As the U.S. government strives to strengthen the pharmaceutical supply chain, the onus also falls upon companies. Here are a few strategies to protect against supply chain disruptions:

  1. Bringing End-to-End (E2E) Visibility within Supply Chain: Large attack surfaces within global supply chains, multiple types of systems, higher presence of proprietary components and the critical lifesaving nature of the pharmaceutical supply chain requires companies to focus concerted efforts towards achieving E2E visibility. This requires consistent gradual efforts to build visibility and may even require updating existing master data and data governance practices within organizations.
  2. Emergency Response Planning and Playbook: Building a small team focused on creative risk assessment, defining correct risk algorithms, and creating a playbook of mitigation actions will help organizations in identifying, quantifying and managing disruption impacts.
  3. Leveraging Emerging Technologies with Rapid “Proof of Value” Assessments: Companies now have a large set of tools at their disposal along with multiple emerging technologies (GenAI, IoT, ML, Blockchain) to gather data points, assess potential disruption impacts and prepare mitigation actions. However, a rapid factory model to complete “Proof of Value” assessments will be helpful to see rapid benefits and business acceptance of such tools.
  4. Developing Right Supply Chain Talent: There is a growing need for multi-faceted supply chain talent who have hands-on E2E supply chain experience and are comfortable in data analytics and technology solutions. However, finding such talent is difficult as reiterated by the 2023 Korn Ferry Supply Chain Agenda. Therefore, a structured program to identify in-house talent or develop them through a training program could be a starting point. Supply chain teams require individuals across two broad categories: engineers (data, analytics, technology) and business-focused project managers (PMs). More than the hard skills, the team will require individuals with unique skills to plan for risk scenarios, while being resourceful and continuously learning.  
  5. Increasing Collaborations with Suppliers and Carriers: Enabling end-to-end visibility across the supply chain requires real-or near-real-time collaboration with suppliers and carriers. This collaboration ultimately drives customer experience as it helps manage expectations.
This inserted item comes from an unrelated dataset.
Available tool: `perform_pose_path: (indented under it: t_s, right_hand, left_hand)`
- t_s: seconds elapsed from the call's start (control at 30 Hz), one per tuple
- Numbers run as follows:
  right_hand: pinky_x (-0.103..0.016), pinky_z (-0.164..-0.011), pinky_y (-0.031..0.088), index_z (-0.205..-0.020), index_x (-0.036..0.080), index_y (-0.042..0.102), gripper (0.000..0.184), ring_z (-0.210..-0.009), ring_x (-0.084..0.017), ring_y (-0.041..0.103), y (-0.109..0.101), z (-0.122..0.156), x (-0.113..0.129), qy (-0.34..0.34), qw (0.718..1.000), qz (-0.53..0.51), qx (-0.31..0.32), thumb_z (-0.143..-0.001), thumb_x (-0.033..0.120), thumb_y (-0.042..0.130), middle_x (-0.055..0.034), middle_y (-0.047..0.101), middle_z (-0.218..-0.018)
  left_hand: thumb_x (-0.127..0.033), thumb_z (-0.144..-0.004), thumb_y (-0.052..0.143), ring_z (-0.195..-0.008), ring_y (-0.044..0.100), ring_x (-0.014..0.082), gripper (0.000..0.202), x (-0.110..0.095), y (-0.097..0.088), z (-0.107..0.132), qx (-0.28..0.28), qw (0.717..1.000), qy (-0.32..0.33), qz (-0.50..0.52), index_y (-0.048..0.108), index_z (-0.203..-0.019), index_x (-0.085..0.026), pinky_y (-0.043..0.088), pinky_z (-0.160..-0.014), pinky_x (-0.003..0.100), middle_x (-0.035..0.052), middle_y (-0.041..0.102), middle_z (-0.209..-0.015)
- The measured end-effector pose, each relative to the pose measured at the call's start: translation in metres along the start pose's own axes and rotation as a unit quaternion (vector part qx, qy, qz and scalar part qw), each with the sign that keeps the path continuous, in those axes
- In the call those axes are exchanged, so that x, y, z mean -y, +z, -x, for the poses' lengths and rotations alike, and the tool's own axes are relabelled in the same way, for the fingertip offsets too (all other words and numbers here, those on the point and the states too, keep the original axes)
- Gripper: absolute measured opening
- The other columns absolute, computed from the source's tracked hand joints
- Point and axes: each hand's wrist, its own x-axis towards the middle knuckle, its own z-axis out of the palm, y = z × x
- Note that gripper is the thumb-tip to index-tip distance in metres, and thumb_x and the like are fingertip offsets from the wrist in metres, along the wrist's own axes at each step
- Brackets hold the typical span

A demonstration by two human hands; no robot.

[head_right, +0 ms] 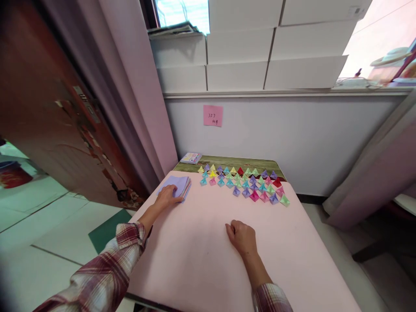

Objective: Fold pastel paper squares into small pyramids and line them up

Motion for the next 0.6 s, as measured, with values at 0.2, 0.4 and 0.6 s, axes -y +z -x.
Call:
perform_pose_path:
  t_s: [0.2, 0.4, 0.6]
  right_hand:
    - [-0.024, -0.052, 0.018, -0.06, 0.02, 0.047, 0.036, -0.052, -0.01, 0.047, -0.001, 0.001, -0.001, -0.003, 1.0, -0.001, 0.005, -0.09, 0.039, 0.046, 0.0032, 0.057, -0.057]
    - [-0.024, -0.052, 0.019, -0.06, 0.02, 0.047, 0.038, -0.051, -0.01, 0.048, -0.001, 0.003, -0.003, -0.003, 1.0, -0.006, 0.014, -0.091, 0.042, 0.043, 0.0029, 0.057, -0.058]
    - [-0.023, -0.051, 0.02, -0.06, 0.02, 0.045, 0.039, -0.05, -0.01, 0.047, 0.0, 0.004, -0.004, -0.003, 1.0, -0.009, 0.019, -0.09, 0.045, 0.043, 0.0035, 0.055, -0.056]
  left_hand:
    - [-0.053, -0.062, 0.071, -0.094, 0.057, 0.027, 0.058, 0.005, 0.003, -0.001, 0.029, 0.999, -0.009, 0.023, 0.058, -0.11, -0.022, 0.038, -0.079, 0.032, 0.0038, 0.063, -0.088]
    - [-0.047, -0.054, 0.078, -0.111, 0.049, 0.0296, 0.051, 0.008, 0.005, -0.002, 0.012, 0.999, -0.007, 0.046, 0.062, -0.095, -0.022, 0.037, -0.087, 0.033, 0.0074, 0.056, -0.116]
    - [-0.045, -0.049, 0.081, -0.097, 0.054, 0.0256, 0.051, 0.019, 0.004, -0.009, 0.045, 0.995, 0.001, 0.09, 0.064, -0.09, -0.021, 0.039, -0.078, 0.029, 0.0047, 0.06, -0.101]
It is a very deliberate and time-intensive effort to diversify suppliers or increase a manufacturing footprint due to difficulties from increased operating expenses and regulatory oversight requirements. However, even tracking the sole source/single source/Tier 1 visibility/Tier ‘n’ visibility can be a good starting point to proactively plan for managing disruptions.

Short- and Long-Term Investments 

With the federal government working to bring manufacturing and supply chain operations to familiar soil, it is paramount that pharmaceutical and life sciences companies start making strategic investments in short- and long-term initiatives. Companies can benefit with quick wins by working on foundational data projects and rapid “proof of value” assessments.

While the industry is moving towards near-shoring and friend-shoring and global realignments are in progress, long-term actions will be defined by an organization’s existing product supply chain, talent availability, customer needs and regional regulatory conditions.